According to the United Nations, Israeli settlers injured at least 170 Palestinians last year and killed five, while Palestinians injured 110 settlers and killed two. According to the AP, 130 Palestinians have been killed this year, while ten Israelis have died in recent attacks.
The violence has continued to escalate, leading to the US State Department issuing a statement earlier this week condemning the attacks and urging both sides to take action to defuse the situation.
Are remote turrets really the best de-escalation method?
Israeli company Smart Shooter, which manufactures a number of products that add assisted aiming and target tracking to infantry weapons, is behind the turrets and their technology. Smart Shooter has confirmed to The Register that the weapons deployed in the West Bank are its Smash Hopper systems.

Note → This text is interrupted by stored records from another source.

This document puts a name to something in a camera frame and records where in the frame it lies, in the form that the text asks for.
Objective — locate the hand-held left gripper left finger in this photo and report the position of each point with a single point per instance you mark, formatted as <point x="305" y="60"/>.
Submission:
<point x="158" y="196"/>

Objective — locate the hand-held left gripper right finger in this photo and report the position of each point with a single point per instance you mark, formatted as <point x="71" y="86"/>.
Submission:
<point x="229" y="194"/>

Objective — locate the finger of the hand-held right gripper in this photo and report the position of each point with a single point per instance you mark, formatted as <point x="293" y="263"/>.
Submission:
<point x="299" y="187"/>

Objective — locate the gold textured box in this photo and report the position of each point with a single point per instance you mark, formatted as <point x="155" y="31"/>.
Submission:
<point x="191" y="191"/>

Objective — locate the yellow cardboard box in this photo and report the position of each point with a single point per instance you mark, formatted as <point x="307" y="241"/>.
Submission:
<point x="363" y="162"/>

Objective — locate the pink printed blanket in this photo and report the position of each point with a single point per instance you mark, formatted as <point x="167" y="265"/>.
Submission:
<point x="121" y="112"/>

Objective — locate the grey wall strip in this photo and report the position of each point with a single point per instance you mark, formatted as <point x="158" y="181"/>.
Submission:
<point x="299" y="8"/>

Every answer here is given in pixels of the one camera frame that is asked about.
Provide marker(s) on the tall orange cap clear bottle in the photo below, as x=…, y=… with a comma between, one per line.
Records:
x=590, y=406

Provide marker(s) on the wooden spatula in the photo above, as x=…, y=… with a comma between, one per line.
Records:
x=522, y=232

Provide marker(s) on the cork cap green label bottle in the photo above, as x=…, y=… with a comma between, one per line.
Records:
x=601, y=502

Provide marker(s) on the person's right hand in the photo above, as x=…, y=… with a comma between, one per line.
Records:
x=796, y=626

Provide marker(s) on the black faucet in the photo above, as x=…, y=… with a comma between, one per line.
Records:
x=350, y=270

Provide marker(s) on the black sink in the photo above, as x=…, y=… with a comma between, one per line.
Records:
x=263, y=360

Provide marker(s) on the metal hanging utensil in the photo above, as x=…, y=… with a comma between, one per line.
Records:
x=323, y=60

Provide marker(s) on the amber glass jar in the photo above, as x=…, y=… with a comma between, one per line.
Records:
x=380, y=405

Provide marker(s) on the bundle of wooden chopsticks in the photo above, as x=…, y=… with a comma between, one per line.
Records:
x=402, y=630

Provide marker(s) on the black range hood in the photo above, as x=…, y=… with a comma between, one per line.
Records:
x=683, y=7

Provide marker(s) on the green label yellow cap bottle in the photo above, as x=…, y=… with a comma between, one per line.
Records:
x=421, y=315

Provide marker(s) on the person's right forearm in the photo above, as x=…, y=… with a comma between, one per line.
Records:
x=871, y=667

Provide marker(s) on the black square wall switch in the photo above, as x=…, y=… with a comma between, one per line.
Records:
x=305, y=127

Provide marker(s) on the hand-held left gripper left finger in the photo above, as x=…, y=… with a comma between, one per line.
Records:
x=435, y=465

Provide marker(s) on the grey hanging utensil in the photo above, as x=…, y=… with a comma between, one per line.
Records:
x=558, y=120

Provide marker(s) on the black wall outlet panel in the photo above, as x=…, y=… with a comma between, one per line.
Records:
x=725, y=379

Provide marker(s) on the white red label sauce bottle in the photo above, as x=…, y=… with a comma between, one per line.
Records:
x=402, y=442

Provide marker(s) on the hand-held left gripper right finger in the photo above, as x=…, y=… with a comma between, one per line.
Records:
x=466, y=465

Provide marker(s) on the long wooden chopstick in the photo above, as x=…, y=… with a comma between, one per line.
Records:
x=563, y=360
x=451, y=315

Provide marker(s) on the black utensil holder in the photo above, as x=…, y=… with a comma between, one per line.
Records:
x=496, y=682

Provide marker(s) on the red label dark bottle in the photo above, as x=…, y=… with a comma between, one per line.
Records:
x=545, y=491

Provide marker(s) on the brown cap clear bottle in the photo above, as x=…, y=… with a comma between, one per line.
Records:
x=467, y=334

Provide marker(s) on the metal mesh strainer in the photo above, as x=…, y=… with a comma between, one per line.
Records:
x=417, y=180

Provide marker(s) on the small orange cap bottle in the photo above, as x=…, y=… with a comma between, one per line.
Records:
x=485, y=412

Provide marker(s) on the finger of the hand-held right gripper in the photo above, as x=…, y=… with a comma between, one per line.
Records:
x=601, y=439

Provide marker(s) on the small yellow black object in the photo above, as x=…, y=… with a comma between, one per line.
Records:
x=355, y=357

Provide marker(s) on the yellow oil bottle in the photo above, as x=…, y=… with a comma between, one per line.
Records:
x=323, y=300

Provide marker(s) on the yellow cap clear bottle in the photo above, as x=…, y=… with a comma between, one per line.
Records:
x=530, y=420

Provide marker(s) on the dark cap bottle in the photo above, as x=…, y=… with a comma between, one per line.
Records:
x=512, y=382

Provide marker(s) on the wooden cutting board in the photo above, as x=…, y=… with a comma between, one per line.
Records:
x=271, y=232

Smart Shooter describes the Smash Hopper as "perfectly suited for complex urban areas, borders, and sensitive infrastructure and situations where a low signature is required," and said the system uses Smart Shooter's SMASH Fire Control locking and tracking technology to identify a target and maintain a fix even if it (or the gun) is moving.
"The significant improvement in target hit probability enables the user to avoid hitting innocent bystanders, uninvolved ones, and anyone who doesn't pose a danger. It also enables the operator to use only minimal and controlled firepower, with maximum precision," A Smart Shooter spokesperson told us.
We asked Smart Shooter about the turret's connectivity, and whether any network or wireless protocols pose a cyber security risk, but didn't get a response. Questions about whether the turret could be operated independently of algorithmic guidance in a "free fire" mode were also posed to the company without response.
In an Israeli news report demonstrating the Smash Hopper, the system is shown as being controlled from the passenger seat of a pickup truck. The demonstrator shows the gun locking onto different targets, aiming and firing with the push of a button. Smart Shooter said its weapons aren't fully autonomous and require a human controller. The turrets are also not capable of firing lethal rounds.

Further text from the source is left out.